Praxis

Nachsaat im Spätsommer — warum September oft besser ist als April

Warmer Boden, kühlere Nächte, mehr Feuchtigkeit: Warum die beste Zeit für Rasennachsaat oft nach dem Sommer kommt.

Wer im Frühjahr auf kahle Stellen schaut, greift reflexartig zur Saat. April fühlt sich richtig an — der Rasen wächst wieder, die Gärtnersaison beginnt. Dabei übersieht man einen entscheidenden Faktor: Der Boden ist im April oft noch kalt.

Hand verteilt grünes Rasensaatgut auf vorbereiteter erdiger Stelle im Spätsommerrasen, Detailaufnahme von schräg oben

Warum der Boden im April noch zögert

Rasensamen keimen zuverlässig ab etwa 10–12 °C Bodentemperatur. Im April werden diese Werte an manchen Standorten erst Ende des Monats erreicht — wenn überhaupt. Die Nächte kühlen noch stark ab, Spätfröste sind möglich, und der Boden hat wenig gespeicherte Wärme.

Das Ergebnis: die Keimung ist langsam, ungleichmäßig und fehleranfällig. Wer zu früh sät, riskiert, dass ein Spätfrost die Keimlinge trifft — oder die Saat einfach liegen bleibt, bis es warm genug ist.

Im September ist das anders.

Die drei Vorteile des Spätsommers

Bodentemperatur. Nach einem langen Sommer hat der Boden Wärme gespeichert. Selbst wenn die Luft schon kühler wird, liegt die Bodentemperatur oft noch bei 15–20 °C — ideale Keimbedingungen.

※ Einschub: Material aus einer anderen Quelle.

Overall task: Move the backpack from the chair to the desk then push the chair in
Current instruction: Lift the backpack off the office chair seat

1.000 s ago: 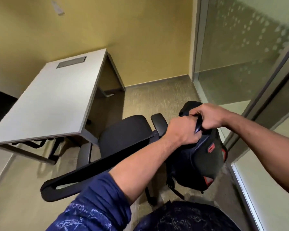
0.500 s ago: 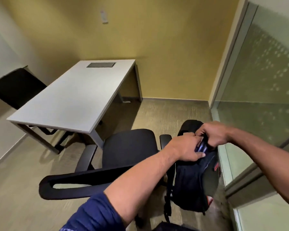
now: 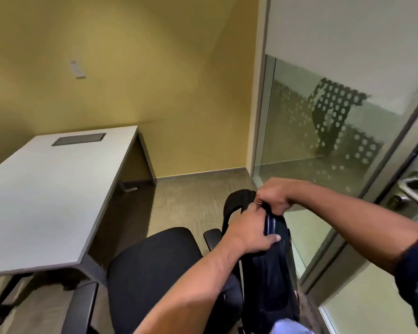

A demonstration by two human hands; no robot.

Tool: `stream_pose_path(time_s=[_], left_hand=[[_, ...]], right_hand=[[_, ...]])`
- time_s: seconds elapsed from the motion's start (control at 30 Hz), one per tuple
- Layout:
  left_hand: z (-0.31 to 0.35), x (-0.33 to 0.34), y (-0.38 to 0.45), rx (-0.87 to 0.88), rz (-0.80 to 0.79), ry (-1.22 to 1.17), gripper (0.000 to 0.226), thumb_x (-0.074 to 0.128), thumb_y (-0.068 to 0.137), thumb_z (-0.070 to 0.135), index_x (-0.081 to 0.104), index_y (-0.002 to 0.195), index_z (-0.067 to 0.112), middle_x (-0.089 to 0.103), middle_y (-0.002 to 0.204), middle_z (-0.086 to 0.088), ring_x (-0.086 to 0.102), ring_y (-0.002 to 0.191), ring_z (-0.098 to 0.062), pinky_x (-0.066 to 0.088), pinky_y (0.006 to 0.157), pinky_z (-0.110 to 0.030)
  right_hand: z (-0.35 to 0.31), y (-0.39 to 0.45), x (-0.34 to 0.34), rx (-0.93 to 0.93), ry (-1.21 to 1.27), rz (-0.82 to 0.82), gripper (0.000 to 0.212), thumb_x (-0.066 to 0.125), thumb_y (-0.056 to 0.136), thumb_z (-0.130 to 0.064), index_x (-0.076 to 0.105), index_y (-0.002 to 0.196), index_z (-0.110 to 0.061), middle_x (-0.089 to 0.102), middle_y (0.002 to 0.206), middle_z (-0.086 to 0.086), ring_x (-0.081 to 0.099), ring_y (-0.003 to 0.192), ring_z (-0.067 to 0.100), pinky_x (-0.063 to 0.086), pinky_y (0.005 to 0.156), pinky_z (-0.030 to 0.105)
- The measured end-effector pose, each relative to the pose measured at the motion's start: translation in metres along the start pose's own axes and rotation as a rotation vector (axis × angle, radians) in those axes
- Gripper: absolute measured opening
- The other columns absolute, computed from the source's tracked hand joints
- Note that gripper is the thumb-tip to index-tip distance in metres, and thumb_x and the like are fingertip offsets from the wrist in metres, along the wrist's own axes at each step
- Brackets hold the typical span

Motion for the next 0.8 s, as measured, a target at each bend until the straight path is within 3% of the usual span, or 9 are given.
stream_pose_path(time_s=[0.13,0.3,0.43,0.57,0.8], left_hand=[[-0.025,-0.003,0.022,-0.036,0.022,-0.002,0.074,0.073,0.085,0.054,0.049,0.142,0.012,0.049,0.134,-0.009,0.052,0.122,-0.030,0.046,0.106,-0.042],[-0.061,0.007,0.067,-0.148,-0.033,0.024,0.072,0.070,0.085,0.055,0.051,0.143,0.017,0.048,0.131,-0.009,0.054,0.119,-0.031,0.047,0.104,-0.044],[-0.079,0.014,0.108,-0.318,-0.075,0.037,0.064,0.068,0.088,0.053,0.051,0.140,0.019,0.048,0.132,-0.007,0.054,0.121,-0.030,0.043,0.103,-0.042],[-0.094,0.019,0.134,-0.474,-0.048,0.072,0.060,0.067,0.086,0.060,0.058,0.130,0.021,0.052,0.127,-0.003,0.056,0.118,-0.026,0.042,0.099,-0.041],[-0.106,0.017,0.148,-0.558,0.053,0.053,0.064,0.070,0.083,0.059,0.056,0.128,0.015,0.050,0.129,-0.006,0.054,0.118,-0.028,0.047,0.099,-0.042]], right_hand=[[0.017,0.034,-0.005,-0.029,0.024,-0.061,0.036,0.068,0.065,-0.014,0.071,0.099,-0.027,0.074,0.086,0.001,0.069,0.083,0.029,0.060,0.077,0.038],[0.044,0.091,0.001,-0.143,0.033,-0.165,0.035,0.088,0.060,-0.013,0.060,0.075,-0.025,0.065,0.075,-0.004,0.066,0.081,0.027,0.060,0.076,0.041],[0.062,0.134,0.010,-0.272,0.114,-0.208,0.033,0.093,0.064,-0.014,0.069,0.087,-0.012,0.067,0.078,0.002,0.058,0.071,0.023,0.048,0.064,0.032],[0.071,0.169,0.015,-0.405,0.032,-0.205,0.036,0.095,0.065,-0.024,0.060,0.065,-0.016,0.061,0.063,0.000,0.053,0.055,0.018,0.042,0.055,0.028],[0.094,0.196,-0.010,-0.427,-0.012,-0.180,0.036,0.096,0.064,-0.022,0.072,0.089,-0.008,0.067,0.074,0.001,0.054,0.064,0.018,0.039,0.055,0.029]])
Point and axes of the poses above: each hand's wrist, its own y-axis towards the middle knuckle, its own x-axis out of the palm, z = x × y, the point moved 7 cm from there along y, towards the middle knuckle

Konkurrenz durch Unkraut. Im April keimen Löwenzahn, Wegerich und Co. genauso schnell wie der Rasen. Im September ist der Wuchs der meisten Unkräuter deutlich reduziert. Die Rasensämlinge haben weniger Konkurrenz um Licht und Nährstoffe.

Luftfeuchtigkeit und Niederschlag. Spätsommerregen und kühlere Nächte sorgen dafür, dass die Feuchtigkeit länger im Boden bleibt. Der Gießaufwand sinkt, und die Saat trocknet seltener aus.

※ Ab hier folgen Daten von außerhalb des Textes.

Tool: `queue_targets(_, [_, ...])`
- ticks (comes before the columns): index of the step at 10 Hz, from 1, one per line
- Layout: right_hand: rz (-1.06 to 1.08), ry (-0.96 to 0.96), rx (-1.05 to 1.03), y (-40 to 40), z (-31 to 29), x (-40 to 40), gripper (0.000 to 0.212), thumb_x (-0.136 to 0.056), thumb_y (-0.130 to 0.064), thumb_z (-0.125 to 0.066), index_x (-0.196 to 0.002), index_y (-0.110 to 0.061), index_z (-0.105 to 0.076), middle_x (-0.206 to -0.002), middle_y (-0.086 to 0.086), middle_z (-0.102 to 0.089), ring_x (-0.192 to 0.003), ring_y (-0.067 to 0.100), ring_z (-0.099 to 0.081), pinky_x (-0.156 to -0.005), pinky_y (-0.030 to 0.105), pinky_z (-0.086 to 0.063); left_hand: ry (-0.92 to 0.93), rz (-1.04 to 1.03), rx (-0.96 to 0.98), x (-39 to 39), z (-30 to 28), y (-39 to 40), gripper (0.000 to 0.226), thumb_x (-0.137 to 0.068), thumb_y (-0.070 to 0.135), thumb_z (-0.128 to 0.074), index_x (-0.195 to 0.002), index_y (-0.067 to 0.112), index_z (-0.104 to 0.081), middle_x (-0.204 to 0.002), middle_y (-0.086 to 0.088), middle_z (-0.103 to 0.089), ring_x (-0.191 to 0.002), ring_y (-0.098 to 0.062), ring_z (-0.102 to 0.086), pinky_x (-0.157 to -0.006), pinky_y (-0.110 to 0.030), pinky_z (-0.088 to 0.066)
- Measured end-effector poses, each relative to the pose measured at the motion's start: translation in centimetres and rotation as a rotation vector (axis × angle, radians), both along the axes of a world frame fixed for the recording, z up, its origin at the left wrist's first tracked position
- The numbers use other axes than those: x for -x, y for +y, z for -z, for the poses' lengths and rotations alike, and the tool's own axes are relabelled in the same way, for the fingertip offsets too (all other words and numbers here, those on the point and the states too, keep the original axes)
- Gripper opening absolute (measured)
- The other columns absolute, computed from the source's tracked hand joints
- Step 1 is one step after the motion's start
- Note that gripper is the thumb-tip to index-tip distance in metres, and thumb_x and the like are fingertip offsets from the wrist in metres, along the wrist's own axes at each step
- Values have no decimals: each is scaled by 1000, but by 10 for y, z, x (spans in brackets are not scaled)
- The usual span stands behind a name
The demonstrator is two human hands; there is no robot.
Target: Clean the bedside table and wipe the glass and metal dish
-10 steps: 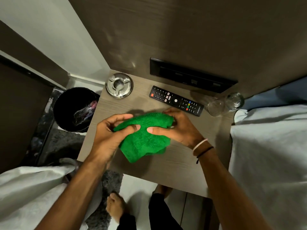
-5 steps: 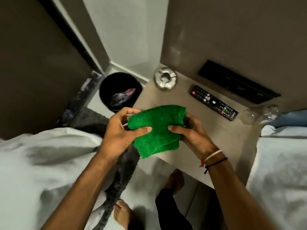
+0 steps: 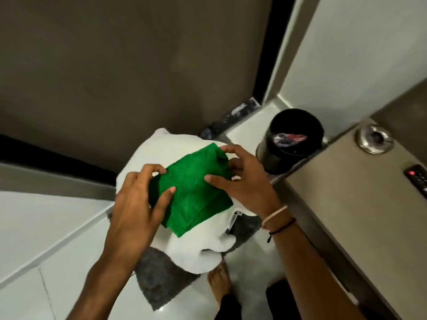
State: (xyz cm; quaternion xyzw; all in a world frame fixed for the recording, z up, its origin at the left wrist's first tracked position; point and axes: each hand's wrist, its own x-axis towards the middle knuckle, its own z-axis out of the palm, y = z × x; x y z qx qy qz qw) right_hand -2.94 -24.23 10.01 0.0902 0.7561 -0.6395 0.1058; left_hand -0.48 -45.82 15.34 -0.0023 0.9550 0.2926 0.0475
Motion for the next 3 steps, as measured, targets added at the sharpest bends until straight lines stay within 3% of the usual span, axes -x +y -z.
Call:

Was nach dem Sommer wirklich fehlt

Trockenphasen, intensive Nutzung und Hitzestress hinterlassen Spuren. Typische Schadbilder im September:

  • Flache Kahlstellen durch Trockenstress oder Hundeurin
  • Verdichtete Bereiche mit eingewandertem Moos
  • Ausgezehrte Stellen nach starker Nutzung

Für all diese Fälle ist die Nachsaat im September wirksamer als ein Frühjahrsversuch, weil die Sämlinge unter günstigeren Bedingungen anwachsen und bis zum Frost noch ausreichend Zeit haben, sich zu etablieren.

Voraussetzungen für eine gute Herbstnachsaat

Boden vorbereiten. Lockere den Boden auf kahlen Stellen auf — ein Vertikutierrechen oder ein Saatzinkenaggregat reicht für kleine Flächen. Grobe Unebenheiten ausgleichen.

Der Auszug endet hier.